Proviamo a mettere in fila le tessere.
Patriciello si sposta al centro. Non candiderà cognati e/o familiari, ma lui ci sarà. E saranno diversi anche in Molise a seguirlo. Al centro ci sono già Renzi e Calenda. Ma ci sono, per esempio, anche Micone, Cefaratti, Di Baggio (e ci potrebbero essere Calenda, Niro, D’Egidio e Cavaliere). Il Pd non andrà con i 5 stelle, ma – chi può dirlo – potrebbe essere attratto da questo movimento centrista che sarà presentato all’opinione pubblica come l’ultima spiaggia per salvare il Molise.
Il centrodestra, quello di governo (FdI, Lega e FI), correrà unito ma indebolito dall’assenza di consiglieri e assessori che – a microfoni spenti – confessano (qualcuno in realtà lo fa da anni, seppur “a chiacchiere”…) di non vedere l’ora di prendere le distanze da Toma.

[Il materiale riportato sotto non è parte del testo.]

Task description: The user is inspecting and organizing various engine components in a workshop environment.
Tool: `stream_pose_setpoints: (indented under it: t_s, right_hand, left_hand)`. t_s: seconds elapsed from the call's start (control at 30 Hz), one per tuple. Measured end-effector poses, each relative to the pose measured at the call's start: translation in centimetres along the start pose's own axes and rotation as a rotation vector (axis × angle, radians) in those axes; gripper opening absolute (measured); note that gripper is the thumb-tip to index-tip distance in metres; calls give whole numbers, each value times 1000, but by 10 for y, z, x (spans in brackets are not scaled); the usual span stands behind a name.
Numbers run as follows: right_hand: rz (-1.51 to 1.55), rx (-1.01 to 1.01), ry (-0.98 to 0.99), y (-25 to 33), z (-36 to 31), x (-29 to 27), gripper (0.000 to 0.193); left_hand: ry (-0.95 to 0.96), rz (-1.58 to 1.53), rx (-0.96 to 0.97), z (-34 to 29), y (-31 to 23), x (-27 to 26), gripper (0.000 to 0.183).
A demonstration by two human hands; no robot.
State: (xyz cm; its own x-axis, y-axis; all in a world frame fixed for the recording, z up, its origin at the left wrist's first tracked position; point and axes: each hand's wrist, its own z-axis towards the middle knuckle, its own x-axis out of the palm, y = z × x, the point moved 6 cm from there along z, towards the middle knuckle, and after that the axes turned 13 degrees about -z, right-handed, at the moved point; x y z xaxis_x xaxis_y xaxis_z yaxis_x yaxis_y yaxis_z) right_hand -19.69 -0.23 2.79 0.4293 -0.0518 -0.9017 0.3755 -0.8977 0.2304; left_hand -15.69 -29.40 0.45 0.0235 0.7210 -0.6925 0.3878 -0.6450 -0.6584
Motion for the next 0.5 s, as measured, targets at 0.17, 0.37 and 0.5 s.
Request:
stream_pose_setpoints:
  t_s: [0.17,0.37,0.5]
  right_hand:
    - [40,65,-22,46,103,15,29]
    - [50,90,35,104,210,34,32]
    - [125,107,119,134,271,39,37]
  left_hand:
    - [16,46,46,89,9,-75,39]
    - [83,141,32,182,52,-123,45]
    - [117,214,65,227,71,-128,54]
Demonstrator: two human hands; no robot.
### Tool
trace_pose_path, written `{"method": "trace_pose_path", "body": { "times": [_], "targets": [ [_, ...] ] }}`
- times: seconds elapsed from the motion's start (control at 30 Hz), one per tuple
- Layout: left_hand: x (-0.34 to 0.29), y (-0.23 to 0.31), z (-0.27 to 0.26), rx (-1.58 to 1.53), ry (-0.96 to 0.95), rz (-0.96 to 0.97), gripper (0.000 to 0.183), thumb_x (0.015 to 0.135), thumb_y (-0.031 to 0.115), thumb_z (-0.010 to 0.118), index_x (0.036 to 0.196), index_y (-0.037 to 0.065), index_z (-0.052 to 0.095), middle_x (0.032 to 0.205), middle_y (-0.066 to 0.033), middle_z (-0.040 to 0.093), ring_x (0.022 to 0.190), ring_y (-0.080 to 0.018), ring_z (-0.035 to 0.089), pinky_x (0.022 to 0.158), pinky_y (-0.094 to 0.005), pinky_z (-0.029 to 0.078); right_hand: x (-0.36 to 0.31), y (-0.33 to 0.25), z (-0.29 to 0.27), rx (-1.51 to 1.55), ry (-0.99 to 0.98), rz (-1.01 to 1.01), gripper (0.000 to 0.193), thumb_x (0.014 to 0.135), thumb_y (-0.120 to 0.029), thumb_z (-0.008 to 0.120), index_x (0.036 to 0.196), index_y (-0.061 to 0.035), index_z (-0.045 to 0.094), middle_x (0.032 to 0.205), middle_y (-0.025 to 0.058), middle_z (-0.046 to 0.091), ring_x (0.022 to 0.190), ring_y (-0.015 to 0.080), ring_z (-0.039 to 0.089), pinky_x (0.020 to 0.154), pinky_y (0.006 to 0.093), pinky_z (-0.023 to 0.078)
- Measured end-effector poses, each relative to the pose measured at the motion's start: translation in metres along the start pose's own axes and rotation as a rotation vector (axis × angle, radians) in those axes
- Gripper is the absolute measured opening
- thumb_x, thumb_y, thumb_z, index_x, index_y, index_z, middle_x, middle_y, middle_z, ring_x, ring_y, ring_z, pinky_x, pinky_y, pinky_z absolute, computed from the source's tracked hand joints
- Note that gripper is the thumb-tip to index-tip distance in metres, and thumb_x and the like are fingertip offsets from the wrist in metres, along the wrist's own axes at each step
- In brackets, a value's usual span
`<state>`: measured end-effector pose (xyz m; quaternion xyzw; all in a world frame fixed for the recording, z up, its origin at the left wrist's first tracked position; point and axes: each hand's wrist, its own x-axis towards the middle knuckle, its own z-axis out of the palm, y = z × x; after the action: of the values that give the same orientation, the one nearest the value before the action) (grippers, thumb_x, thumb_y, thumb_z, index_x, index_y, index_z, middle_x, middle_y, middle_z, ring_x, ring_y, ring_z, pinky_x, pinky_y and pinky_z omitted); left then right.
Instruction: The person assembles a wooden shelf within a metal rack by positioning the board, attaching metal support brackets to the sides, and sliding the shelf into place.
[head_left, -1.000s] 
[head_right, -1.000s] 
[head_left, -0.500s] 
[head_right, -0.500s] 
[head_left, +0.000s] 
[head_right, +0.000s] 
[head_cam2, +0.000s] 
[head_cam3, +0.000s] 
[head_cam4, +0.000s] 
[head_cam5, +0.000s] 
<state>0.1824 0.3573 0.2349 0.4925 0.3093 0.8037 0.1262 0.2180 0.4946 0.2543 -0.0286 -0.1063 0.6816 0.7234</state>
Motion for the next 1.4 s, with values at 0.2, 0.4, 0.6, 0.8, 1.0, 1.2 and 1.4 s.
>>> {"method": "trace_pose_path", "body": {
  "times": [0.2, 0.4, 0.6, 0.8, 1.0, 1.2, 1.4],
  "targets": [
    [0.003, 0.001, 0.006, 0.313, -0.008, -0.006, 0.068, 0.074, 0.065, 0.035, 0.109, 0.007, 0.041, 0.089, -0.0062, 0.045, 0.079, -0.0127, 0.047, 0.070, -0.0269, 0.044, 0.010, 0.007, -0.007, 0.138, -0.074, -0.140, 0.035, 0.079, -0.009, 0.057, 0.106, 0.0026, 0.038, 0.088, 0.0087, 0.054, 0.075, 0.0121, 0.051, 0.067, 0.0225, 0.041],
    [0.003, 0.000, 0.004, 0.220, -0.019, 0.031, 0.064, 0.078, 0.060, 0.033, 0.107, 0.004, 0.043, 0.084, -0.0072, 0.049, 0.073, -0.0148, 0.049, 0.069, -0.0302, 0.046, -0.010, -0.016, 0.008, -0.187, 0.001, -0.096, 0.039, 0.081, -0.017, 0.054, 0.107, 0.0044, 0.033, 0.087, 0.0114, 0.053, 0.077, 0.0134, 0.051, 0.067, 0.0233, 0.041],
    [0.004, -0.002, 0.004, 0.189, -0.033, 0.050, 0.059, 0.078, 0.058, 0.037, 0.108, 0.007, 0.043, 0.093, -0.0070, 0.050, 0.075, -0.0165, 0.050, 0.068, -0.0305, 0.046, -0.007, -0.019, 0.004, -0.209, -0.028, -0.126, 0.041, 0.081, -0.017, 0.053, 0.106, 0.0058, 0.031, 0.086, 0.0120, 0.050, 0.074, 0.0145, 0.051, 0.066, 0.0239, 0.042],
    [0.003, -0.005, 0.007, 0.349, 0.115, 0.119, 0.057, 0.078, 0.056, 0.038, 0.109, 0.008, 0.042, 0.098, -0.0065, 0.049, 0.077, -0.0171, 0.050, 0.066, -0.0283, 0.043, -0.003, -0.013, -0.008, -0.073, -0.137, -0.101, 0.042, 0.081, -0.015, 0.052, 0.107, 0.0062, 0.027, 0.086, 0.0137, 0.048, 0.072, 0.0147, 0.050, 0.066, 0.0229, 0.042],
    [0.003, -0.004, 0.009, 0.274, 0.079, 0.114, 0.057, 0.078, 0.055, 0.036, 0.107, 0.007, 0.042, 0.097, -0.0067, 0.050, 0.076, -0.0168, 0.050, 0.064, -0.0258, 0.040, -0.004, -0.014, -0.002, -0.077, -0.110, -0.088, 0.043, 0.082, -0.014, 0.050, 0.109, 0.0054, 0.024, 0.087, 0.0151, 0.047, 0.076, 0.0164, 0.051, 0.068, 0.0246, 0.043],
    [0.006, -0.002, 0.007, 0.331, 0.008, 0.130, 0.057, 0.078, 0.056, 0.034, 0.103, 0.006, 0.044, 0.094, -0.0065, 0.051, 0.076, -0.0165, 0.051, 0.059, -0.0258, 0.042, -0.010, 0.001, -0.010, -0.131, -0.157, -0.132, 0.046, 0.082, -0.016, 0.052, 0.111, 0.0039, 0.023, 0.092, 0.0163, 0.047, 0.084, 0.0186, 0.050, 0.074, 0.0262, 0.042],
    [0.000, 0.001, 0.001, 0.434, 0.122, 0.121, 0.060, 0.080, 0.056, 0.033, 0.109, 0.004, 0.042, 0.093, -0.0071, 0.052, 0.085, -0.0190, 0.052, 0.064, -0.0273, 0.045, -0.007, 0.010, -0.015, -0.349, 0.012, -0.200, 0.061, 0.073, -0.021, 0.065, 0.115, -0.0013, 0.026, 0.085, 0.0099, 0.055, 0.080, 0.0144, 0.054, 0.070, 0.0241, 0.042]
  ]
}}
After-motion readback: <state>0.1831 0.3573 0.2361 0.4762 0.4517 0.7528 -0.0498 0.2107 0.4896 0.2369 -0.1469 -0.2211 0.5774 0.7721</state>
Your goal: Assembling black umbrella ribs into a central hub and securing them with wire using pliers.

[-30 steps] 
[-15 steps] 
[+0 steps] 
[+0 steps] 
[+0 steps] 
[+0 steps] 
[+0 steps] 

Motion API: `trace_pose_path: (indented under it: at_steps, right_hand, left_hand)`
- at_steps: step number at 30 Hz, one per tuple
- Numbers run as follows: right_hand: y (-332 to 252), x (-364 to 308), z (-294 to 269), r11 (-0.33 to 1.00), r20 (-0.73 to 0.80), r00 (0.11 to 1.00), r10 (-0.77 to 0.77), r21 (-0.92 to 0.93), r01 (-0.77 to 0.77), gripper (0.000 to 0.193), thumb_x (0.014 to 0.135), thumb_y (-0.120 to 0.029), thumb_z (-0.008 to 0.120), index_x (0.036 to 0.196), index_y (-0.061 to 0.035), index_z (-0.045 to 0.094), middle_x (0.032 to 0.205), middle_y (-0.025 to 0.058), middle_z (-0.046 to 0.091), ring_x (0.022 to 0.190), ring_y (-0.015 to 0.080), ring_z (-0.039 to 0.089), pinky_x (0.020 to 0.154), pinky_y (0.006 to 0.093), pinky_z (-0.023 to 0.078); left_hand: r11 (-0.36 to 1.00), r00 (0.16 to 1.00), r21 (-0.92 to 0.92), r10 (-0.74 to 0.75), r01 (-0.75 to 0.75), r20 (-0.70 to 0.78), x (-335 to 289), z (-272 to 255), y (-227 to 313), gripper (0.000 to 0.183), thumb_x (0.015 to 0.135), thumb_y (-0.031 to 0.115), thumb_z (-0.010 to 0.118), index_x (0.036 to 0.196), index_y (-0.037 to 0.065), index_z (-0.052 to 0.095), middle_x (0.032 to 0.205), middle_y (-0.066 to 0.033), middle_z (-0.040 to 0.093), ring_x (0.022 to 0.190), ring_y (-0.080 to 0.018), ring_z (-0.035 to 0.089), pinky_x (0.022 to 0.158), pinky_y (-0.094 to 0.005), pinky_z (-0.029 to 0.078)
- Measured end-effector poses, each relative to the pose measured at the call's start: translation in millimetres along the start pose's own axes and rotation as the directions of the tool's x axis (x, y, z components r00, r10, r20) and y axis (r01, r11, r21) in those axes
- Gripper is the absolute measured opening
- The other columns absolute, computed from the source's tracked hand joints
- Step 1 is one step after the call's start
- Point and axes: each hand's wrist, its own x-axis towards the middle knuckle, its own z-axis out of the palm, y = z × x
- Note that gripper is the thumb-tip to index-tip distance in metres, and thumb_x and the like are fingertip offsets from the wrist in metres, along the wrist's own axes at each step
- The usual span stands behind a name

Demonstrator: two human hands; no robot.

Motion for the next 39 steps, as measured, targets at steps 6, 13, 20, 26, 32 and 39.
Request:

Toma, appunto. Perché la coalizione che lo ha candidato cinque anni fa non dovrebbe ricandidarlo? È il presidente uscente che nel 2018 partiva 20 punti percentuali dietro i 5 stelle e invece ha vinto. Chi con lui ha governato fino all’ultimo giorno utile, come giustificherà la decisione di non ricandidarlo? E Iorio? E le ambizioni della Lega? O quelle di Quintino Pallante che ha piazzato un senatore e una deputato in Parlamento? E la Tartaglione che vuole essere risarcita dopo l’ultima sconfitta elettorale?
Se il Pd non si alleerà con i 5 stelle, va da sé che Federico & Co. potranno contare solo sull’estrema sinistra e sui civici di area che fino ad oggi (lo dicono le urne) non hanno mai brillato in termini di percentuali.
Resta solo da capire su chi punterà questo fantomatico centro su cui pare che le diplomazie stiano lavorando da tempo. Qualche nome circola ma sei mesi prima dall’appuntamento elettorale chi entra papa esce cardinale.
Un nome circola meno di altri. Ma è opinione comune che più di qualcuno stia provando a convincerlo: l’ex ministro Antonio Di Pietro.
Aggiungere altro (dopo Di Pietro) sarebbe davvero superfluo.
Si può affermare tutto e l’esatto contrario, ma la storia – una volta scritta – non si cambia. E Di Pietro la storia di questo Paese l’ha scritta.